Copy out exactly each line from the line with "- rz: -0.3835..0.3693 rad" through the last line of the material below.
--- Stored data Enclosed Below ---
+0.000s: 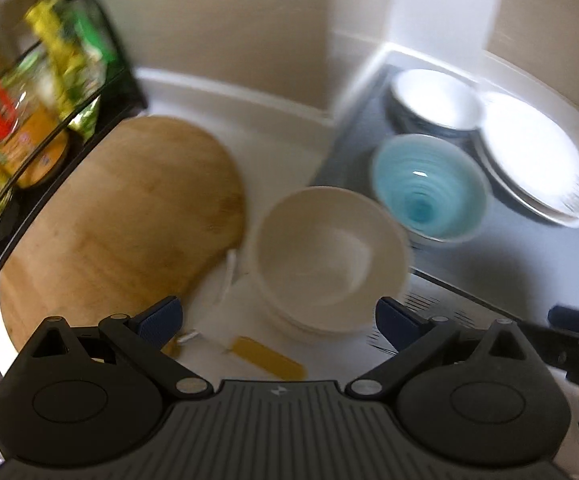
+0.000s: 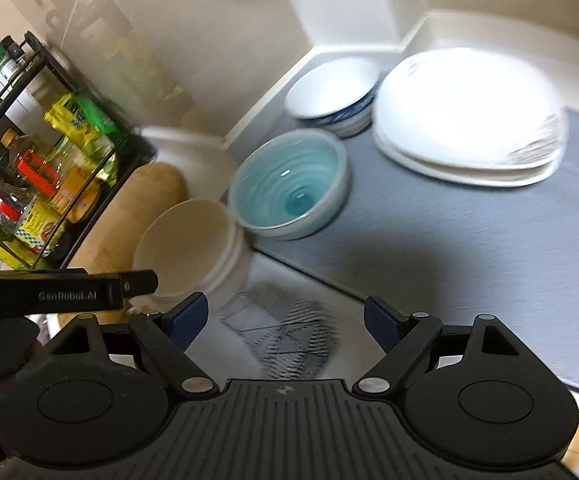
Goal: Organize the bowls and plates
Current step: 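Move both grippers to the white bowl stack beside the cutting board, then close both grippers on the rim of the white bowl stack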
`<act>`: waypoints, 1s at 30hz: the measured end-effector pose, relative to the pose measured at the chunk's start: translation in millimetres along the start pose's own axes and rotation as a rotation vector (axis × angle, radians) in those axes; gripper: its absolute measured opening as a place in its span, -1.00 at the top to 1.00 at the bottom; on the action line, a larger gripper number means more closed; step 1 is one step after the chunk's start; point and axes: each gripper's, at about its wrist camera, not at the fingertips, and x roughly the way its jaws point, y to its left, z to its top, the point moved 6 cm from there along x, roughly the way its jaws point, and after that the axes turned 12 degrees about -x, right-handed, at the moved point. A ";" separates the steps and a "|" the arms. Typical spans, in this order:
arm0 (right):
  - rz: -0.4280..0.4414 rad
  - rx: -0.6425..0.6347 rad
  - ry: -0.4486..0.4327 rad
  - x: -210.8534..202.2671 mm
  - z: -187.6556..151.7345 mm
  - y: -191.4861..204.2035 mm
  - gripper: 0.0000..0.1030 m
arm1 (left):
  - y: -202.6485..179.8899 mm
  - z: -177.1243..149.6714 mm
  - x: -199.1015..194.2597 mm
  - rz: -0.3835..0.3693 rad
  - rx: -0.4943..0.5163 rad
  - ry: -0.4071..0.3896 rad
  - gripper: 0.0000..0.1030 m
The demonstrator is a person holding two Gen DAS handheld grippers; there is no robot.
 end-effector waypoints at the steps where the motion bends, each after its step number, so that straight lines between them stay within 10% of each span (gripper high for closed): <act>1: 0.010 0.010 0.011 7.0 2.0 4.2 -0.69 | 5.9 3.5 5.8 0.004 -0.015 0.011 -0.99; 25: -0.018 0.050 0.164 107.2 27.1 31.1 -0.67 | 44.7 26.6 81.3 0.020 -0.089 0.163 -0.99; 30: -0.021 0.034 0.158 110.1 28.3 33.9 -0.24 | 41.2 32.8 90.3 0.025 -0.067 0.163 -0.99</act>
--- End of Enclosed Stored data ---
Reply to the task
  - rz: -0.3835..0.3693 rad
  - rx: -0.4943..0.5163 rad
  - ry: -0.4071..0.3896 rad
  - gripper: 0.0000..0.1030 m
The demonstrator is a person holding two Gen DAS handheld grippers; there is no robot.
 end-effector waypoints at the steps where the motion bends, each after its step number, so that straight lines between them stay within 10% of each span (gripper high for closed): <act>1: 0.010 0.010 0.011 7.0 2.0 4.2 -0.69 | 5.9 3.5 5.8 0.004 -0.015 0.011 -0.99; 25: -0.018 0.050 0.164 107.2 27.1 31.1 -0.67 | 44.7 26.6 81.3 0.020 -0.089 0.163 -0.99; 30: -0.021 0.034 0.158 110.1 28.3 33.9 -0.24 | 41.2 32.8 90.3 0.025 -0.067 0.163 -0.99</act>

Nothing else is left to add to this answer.